Announcing Monday in Tokyo that it could raise customs duties on Chinese imports, which “They were imposed by the last administration”, Joe Biden is not so much looking to get away from his predecessor Donald Trump, who had engaged in a trade war with the Asian giant, to give priority to the purchasing power of the American family. The constant growth of inflation, 8.3% in April, which reached the highest level for 40 years in the United States, shook the priorities of the American president.
Indeed, by reducing taxes on imported products, they automatically become cheaper for the American consumer. When he came to the White House in January 2021, Joe Biden maintained these tariffs. They add up to 25% in a whole range of Chinese goods and industrial components worth 250 billion dollars. At the time Katherine Tai, the Secretary of Commerce, justified this decision in the hope.to remedy an unbalanced and unfair trade situation”, adding that a sudden removal of these taxes could damage the US economy (see chart). Obviously, this is no longer the case. The situation of the increasingly disgruntled consumer has become more worrying than that of the American exporting producer.
Chinese exports to the United States by value (in billions of dollars)
In this new context, Beijing’s “dumping” is also favorable to the purchasing power of the American consumer. By subsidizing its exports to the United States, the Chinese government operates a transfer of money from the pocket of the Chinese taxpayer to that of the American consumer by reducing the price of the final product exported from China to the United States.
China is actually the country that subsidizes its industry and trade the most in the world. In 2019, it allocated 248 billion dollars of public money, equivalent to 1.73% of GDP, to this support in the form of subsidized loans or even subsidies, according to the estimate established in a report published by the Center for Strategic Studies and International. (CSIS), a Washington-based think tank, acquired by the Wall Street Journal. This support is the highest both in quantity and in part of the GDP, the CSIS underlines, compared to the seven other economies screened (South Korea, France, Germany, Japan, Taiwan, the United States and Brazil). The second country behind China is South Korea with 0.67% of its GDP. For its part, the United States will dedicate the equivalent of 0.39% of its GDP.

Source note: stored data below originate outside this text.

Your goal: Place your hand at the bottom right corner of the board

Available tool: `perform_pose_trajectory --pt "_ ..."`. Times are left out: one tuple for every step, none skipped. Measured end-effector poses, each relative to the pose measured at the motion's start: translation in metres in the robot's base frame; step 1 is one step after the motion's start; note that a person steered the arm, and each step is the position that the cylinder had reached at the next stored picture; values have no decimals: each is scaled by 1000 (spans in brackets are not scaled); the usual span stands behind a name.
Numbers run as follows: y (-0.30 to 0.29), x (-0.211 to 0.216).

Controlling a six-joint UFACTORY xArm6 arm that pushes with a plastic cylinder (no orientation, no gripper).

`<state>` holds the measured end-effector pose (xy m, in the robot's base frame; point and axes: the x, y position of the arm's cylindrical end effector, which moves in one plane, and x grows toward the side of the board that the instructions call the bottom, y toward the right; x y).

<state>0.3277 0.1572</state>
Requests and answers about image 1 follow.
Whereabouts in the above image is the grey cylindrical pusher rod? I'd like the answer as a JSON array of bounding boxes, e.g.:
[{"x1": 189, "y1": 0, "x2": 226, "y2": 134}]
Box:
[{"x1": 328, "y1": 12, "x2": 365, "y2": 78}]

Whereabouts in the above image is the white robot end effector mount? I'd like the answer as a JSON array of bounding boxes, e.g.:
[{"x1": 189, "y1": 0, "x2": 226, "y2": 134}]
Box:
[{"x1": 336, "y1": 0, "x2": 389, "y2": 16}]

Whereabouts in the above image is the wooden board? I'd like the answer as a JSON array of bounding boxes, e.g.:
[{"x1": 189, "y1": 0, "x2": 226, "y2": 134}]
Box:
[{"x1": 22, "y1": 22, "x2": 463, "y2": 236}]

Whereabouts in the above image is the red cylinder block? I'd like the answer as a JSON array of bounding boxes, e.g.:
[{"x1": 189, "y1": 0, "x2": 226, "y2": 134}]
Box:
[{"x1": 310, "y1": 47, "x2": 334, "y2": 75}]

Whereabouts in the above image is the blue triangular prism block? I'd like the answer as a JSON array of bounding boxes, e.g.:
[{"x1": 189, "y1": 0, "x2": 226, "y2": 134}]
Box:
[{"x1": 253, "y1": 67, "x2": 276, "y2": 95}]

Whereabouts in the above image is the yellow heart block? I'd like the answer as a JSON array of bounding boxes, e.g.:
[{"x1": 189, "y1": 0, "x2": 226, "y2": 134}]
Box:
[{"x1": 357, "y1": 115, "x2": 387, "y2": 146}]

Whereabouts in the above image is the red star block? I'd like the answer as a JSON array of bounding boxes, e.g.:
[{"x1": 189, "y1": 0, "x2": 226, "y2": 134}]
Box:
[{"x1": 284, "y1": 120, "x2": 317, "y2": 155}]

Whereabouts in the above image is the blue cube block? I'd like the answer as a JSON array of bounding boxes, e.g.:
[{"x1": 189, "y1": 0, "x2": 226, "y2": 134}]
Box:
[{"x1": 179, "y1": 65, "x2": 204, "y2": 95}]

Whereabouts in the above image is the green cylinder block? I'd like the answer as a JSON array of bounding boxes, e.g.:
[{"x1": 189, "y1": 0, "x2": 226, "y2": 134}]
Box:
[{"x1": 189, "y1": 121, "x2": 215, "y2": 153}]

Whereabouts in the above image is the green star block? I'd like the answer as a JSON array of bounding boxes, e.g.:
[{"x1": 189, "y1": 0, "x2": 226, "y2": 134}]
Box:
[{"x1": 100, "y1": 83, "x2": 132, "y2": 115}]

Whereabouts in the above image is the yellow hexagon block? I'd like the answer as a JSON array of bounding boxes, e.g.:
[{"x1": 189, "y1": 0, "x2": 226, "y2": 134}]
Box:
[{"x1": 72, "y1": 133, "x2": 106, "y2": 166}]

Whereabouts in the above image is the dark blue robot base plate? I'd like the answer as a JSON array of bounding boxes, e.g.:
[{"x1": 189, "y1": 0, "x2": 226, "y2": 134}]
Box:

“Harm to workers and businesses”
Joe Biden’s decision is not a 160 degree change. In October 2021, as the economic slowdown became a reality after the end of the confinement, and inflation seemed less and less “transitory”, Joe Biden was as critical of Beijing as his predecessor. “When President Biden took office, he made it clear that Phase 1 of the agreement (signed by Donald Trump in January 2020) did not address our main problems with China, which are structural and characterized by a state approach to the economy and trade that distorts competition by supporting state-owned enterprises, limiting market access and other coercive practices and predators of trade and technology. The harm done to American workers and businesses by these practices is well documented.”explained a senior official, during a briefing from the White House.
Especially since China’s “dumping” will increase as its economy sees difficulties piling up. The People’s Bank of China announced another rate cut last week, after those in December and January. Inflation is not currently a cause for concern. posted 2.1% in April over a year. On the other hand, some indicators turn red. The unemployment rate reached 6.1%, practically returning to its 2020 level at the beginning of the pandemic, when it had reached an all-time high. Exports grew in April by only 3.9% in a year, a sharp drop compared to 14.7% in March. For its part, retail sales fell by 3.5% year-on-year, for the first time since July 2020.
Rising recession risk
“The risk of recession is rising, raising challenges for Beijing to meet its growth target of 5.5% in 2022”, say experts from the Japanese bank Nomura, which currently predicts GDP growth of 3.9% for this year. In the first quarter of 2022, growth was 4.8% over a year, but the consequences of the confinement to curb the spread of Covid-19, especially in Shanghai, and the slowdown of global activity caused by the war in Ukraine will have an impact in 2022. the coming months. Under these conditions, a rise in US tariffs on its exports would still be good for Beijing.